TASK REQUIREMENTS:
Go through the listing below and output exactly the line with "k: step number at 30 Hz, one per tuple", the line with "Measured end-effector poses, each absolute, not", and each line between; omit the rest.

RECORD EXTRACTS:
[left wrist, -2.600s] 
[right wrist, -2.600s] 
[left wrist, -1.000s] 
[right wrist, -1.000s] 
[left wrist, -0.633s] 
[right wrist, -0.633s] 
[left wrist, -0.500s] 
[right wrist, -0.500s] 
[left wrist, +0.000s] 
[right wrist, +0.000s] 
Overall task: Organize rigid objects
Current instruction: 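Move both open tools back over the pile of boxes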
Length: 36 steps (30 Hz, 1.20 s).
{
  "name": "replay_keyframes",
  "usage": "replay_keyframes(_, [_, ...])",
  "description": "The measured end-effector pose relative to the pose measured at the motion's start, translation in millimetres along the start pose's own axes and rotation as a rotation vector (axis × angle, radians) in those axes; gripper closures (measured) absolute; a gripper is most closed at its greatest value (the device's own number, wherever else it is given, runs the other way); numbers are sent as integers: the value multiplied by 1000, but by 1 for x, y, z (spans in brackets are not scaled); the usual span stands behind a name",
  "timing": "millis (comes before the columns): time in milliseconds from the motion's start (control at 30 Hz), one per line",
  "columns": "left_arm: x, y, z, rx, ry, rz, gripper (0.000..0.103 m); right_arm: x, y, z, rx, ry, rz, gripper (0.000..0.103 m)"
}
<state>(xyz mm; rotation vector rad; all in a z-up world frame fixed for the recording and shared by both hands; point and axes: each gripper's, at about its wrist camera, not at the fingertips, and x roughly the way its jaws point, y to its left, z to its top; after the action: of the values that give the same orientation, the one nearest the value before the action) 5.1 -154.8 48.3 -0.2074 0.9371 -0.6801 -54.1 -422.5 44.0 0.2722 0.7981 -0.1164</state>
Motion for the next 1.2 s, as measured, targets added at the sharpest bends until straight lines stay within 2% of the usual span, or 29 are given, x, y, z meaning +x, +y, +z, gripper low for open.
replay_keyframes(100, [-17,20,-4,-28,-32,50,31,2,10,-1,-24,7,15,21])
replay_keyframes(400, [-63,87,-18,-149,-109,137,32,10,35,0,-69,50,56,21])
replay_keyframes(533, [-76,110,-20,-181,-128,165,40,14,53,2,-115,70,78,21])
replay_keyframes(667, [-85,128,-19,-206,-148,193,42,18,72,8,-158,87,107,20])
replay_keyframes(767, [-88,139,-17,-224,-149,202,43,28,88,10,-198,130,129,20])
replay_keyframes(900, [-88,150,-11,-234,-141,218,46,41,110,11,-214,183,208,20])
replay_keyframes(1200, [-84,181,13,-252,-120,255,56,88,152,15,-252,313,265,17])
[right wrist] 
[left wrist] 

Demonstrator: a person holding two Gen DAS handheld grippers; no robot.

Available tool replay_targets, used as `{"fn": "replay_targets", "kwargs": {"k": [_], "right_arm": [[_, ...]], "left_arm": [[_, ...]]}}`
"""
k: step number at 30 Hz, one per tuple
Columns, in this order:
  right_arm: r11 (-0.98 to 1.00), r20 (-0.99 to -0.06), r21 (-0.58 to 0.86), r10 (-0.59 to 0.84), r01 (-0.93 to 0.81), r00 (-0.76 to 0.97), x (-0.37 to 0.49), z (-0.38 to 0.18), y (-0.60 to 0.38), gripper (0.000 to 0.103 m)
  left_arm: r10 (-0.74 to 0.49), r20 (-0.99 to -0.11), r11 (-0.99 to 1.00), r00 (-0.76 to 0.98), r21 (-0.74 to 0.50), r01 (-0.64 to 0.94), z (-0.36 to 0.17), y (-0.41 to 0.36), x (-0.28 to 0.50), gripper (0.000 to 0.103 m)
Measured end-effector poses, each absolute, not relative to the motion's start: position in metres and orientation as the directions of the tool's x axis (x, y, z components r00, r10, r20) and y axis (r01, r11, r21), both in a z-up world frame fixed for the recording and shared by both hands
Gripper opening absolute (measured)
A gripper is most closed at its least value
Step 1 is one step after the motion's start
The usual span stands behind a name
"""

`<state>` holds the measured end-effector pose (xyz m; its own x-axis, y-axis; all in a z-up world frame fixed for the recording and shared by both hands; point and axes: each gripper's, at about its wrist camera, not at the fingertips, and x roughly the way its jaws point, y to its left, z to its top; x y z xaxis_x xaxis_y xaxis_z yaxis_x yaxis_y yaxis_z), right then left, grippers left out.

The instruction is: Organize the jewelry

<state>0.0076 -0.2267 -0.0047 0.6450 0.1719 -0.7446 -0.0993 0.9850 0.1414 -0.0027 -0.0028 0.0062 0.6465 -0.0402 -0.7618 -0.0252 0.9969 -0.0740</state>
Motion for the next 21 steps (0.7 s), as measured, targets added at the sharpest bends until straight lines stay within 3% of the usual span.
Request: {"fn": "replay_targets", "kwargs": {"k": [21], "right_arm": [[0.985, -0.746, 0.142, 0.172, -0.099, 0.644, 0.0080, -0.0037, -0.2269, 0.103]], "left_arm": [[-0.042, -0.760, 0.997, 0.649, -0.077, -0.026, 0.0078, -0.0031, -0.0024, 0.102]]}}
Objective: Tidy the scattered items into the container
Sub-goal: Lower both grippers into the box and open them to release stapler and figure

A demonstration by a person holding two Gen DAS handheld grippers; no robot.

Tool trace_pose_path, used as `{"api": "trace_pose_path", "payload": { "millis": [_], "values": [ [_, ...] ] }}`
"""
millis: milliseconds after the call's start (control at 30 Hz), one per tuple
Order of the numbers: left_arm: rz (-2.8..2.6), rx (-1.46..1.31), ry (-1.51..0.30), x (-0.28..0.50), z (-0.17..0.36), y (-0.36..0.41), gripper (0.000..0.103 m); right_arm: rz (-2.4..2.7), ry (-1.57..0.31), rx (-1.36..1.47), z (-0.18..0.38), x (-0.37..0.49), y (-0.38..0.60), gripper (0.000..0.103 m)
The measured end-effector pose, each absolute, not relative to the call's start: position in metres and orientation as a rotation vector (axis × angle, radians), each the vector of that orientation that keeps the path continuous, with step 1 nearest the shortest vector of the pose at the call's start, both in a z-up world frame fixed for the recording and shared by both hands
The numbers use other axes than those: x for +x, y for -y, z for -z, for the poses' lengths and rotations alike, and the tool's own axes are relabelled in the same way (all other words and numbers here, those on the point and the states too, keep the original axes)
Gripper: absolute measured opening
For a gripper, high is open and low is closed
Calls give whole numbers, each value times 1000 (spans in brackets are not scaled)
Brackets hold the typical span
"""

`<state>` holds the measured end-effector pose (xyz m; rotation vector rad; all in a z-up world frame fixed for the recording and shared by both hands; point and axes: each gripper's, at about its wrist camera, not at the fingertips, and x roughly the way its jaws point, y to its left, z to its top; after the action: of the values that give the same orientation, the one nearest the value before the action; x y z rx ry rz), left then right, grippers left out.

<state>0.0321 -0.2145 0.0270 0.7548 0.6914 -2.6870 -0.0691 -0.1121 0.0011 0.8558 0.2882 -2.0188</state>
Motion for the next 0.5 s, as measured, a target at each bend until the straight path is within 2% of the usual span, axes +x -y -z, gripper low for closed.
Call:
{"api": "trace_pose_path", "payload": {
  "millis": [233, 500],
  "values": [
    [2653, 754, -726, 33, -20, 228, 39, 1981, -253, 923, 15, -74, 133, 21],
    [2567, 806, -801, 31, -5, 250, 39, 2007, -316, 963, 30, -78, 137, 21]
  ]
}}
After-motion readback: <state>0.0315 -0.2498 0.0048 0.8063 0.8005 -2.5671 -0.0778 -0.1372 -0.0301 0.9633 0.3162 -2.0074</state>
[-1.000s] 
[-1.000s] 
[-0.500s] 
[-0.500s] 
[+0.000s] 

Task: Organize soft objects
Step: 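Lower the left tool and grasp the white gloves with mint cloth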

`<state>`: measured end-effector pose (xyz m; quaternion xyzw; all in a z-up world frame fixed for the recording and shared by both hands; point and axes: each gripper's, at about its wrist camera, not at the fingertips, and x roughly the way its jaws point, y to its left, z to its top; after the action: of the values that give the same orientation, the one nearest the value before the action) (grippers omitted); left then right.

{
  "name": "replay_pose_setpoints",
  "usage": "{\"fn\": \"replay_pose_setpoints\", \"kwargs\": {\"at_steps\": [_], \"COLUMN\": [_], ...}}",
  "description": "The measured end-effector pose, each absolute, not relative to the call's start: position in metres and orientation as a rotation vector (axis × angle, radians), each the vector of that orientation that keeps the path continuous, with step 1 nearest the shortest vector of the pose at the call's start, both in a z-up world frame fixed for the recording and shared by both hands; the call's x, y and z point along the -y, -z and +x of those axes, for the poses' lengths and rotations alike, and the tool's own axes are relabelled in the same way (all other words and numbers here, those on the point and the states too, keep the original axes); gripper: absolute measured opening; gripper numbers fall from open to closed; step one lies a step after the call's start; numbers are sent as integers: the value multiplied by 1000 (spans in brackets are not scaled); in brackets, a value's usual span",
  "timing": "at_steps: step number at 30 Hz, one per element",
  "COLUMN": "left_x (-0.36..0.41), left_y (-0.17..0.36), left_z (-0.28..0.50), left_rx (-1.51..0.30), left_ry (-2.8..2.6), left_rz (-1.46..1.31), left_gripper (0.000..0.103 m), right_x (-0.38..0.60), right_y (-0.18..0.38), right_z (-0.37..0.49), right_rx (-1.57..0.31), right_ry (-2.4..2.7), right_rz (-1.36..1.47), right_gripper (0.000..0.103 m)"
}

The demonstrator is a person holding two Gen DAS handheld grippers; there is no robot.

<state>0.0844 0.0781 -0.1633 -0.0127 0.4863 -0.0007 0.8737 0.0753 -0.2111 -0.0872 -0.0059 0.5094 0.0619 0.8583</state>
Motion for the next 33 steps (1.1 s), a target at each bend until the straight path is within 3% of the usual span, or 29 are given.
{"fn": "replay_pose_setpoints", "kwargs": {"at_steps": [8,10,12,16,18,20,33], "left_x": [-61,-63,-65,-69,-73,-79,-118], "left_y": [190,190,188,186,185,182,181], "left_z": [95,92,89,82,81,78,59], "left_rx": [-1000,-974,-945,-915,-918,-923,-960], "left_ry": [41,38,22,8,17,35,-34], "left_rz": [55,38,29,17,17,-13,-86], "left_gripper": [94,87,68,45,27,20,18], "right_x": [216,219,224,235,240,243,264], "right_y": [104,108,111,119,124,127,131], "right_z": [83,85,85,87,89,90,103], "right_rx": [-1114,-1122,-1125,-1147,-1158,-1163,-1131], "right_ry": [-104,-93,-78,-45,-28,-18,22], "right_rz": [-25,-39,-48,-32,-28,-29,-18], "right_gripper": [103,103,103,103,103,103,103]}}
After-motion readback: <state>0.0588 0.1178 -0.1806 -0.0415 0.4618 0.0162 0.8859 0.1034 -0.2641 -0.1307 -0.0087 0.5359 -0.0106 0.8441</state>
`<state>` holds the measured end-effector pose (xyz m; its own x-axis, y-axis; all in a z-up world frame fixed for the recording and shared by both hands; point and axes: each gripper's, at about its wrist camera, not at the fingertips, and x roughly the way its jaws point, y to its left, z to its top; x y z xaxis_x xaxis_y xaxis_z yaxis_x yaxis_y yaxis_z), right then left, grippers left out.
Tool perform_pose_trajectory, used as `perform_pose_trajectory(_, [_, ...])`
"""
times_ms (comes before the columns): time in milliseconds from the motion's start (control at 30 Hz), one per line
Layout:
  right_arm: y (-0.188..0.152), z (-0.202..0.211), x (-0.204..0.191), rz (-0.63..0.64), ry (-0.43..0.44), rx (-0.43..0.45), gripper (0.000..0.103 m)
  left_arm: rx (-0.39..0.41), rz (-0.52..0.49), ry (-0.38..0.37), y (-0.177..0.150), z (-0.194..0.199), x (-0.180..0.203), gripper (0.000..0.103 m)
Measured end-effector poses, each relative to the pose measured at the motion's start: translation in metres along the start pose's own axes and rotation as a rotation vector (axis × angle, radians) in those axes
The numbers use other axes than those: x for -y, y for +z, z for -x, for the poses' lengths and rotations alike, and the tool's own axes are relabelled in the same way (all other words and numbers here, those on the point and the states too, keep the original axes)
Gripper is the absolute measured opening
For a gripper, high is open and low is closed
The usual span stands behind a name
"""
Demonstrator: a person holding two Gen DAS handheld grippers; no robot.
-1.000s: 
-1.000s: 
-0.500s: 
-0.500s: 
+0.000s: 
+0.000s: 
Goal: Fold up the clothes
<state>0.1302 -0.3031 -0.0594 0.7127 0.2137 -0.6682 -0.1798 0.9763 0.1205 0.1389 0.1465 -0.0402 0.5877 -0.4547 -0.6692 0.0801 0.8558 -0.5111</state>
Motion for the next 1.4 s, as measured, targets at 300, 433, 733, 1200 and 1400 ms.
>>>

RESULT:
k: step number at 30 Hz, one per tuple
Columns, in this order:
  right_arm: r11 (-0.98 to 1.00), r20 (-0.99 to -0.06), r21 (-0.58 to 0.86), r10 (-0.59 to 0.84), r01 (-0.93 to 0.81), r00 (-0.76 to 0.97), x (-0.37 to 0.49), z (-0.38 to 0.18), y (-0.60 to 0.38), gripper (0.000 to 0.103 m)
  left_arm: r10 (-0.74 to 0.49), r20 (-0.99 to -0.11), r11 (-0.99 to 1.00), r00 (-0.76 to 0.98), r21 (-0.74 to 0.50), r01 (-0.64 to 0.94), z (-0.36 to 0.17), y (-0.41 to 0.36), x (-0.28 to 0.50), gripper (0.000 to 0.103 m)
Measured end-effector poses, each absolute, not relative to the motion's start: position in metres and orientation as the directions of the tool's x axis (x, y, z components r00, r10, r20) and y axis (r01, r11, r21), both in a z-up world frame fixed for the recording and shared by both hands

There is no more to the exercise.